This tool combines our own and well-known camera trap image classification pre-trained models under one roof. It integrates them via an ensemble model to increase the trustworthiness of the classification decision. It aims to put conservation biologists at ease as multiple models process each image to detect animals, the number of animals, types and the activities they perform.
Pre-processing and Model Compression for Forest Sound Classification
This project examines the optimization of deep learning models for edge devices, focusing on Convolutional Neural Networks (CNNs) using acoustic data. It compares seven CNNs for data augmentation, feature extraction, and model compression. Key findings include achieving optimal balance between accuracy and size, especially notable in MobileNet-v3-small and ACDNet, with accuracies of 87.95% and 85.64%, and sizes of 243 KB and 484 KB, respectively. The study proves CNNs' effectiveness in compact, resource-limited environments like forest sound classification.
Forest Sound Classification Dataset: FSC22
The study of environmental sound classification (ESC) has become popular over theyears due to the intricate nature of environmental sounds and the evolution of deep learning (DL) techniques. Forest ESC is one use case of ESC, which has been widely experimented with recently to identify illegal activities inside a forest. However, at present, there is a limitation of public datasets specific to all the possible sounds in a forest environment. FSC22 fills the gap of a benchmark dataset for forest environmental sound classification.
Forest Query builders
ForestQB is a SPARQL query builder to assist Bioscience and Wildlife Researchers in accessing Linked Data. As they are unfamiliar with the Semantic Web and the data ontologies, ForestQB aims to empower them to benefit from using Linked-Data to extract valuable information without grasping the data's nature and underlying technologies. ForestQB is integrating Form-Based Query builders with Natural Language to simplify query construction and match user requirements.

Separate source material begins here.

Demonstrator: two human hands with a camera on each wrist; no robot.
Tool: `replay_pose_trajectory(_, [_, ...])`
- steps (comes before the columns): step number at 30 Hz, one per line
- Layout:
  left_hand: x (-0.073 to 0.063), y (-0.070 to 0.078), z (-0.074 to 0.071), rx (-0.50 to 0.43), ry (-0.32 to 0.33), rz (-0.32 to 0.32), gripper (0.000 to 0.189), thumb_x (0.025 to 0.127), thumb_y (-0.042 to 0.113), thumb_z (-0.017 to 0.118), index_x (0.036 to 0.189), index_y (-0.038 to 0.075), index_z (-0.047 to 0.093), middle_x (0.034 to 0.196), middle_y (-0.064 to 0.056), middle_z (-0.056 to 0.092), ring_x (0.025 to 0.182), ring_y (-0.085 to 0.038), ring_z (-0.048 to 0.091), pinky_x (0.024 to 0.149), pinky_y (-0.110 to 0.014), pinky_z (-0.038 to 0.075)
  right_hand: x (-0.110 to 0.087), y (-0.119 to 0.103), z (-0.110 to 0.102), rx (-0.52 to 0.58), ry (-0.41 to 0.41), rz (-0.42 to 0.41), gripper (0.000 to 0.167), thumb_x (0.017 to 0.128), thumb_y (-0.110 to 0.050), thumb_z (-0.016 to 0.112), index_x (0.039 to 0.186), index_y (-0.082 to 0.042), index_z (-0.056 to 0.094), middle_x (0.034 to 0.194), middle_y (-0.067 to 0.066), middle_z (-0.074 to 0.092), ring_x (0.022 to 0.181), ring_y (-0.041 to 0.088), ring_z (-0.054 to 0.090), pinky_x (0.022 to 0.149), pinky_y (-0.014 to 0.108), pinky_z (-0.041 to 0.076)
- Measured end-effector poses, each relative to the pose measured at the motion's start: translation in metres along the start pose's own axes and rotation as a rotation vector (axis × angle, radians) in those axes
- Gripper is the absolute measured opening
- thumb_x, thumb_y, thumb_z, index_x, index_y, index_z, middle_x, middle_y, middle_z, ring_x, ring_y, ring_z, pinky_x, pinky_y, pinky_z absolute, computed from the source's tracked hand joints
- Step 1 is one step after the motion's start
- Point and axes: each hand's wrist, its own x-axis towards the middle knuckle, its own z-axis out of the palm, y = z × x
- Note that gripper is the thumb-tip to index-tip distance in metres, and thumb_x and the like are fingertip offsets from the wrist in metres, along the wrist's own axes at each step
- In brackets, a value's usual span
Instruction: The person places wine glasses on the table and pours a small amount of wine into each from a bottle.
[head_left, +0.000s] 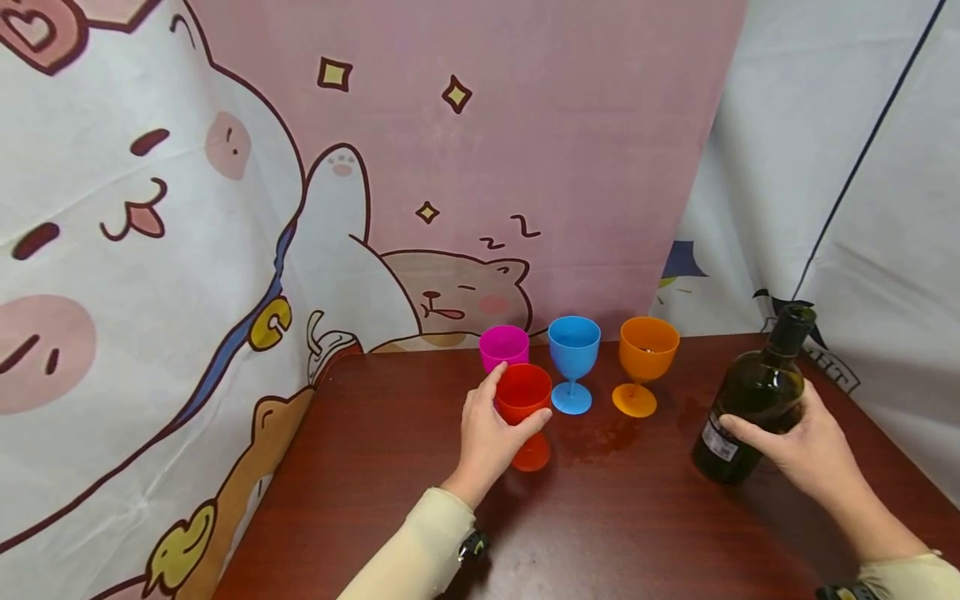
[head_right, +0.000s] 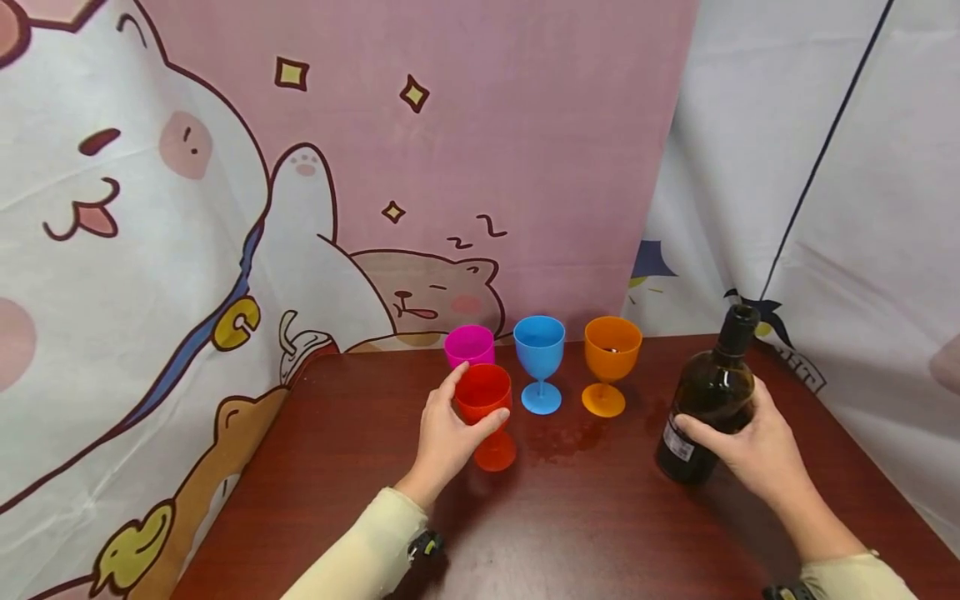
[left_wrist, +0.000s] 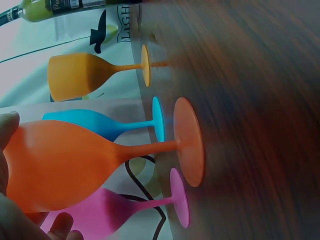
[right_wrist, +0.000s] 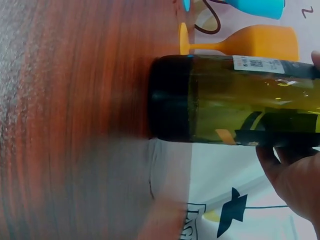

Interactive Data Science for Forest Observatory
Observing forest environments gives researchers vital information for effective planning and appropriate responses to these events. It can also help spotlight trends that otherwise may not have been noticed. This project explores various data science techniques to tell a story of how the Kinabatangan Forest and the surrounding area of Sabah have changed over time.
Predict Animal Movements using Collar Data
The project explores the dataset with the intention of helping patrollers better understand elephant movement and thus locate them easily. With the prevalence of consistent elephant movement trends in the usage of natural forest corridors, this project aims to develop and train a machine learning regression framework to predict the future GPS locations and movement trends of a Bornean pygmy elephant located in Sabah, Malaysia, in the hopes that it can be used as a secondary tool to base patrol routes around.
Forest Observatory Platform
A linked data knowledge graph powers this platform. It integrates heterogeneous data types such as animal collar data, camera traps, satellite imagery, LiDAR and environmental data. Each data set is generated using different time frames, durations, geographic areas. It facilitates non-technical users to discover data and insights using web and conversational AI user interfaces. It also comprises data visualisations capabilities.
Low-cost Near Vertical Incidence Skywave, (NVIS) Toolkit
This is a toolkit comprised of both hardware and software components. It allows creating low power long-range network using Near Vertical Incidence skywave (NVIS) to facilitate reliable communication in remote jungle environments.
License Plate Recognizer
This is a tool specifically implemented for low resource edge devices and performed well for extreme illumination changes such as day and nighttime. The accuracy, energy efficiency, communication and computational latency of the proposed models are validated using different license plate datasets in the daytime and nighttime and in real-time.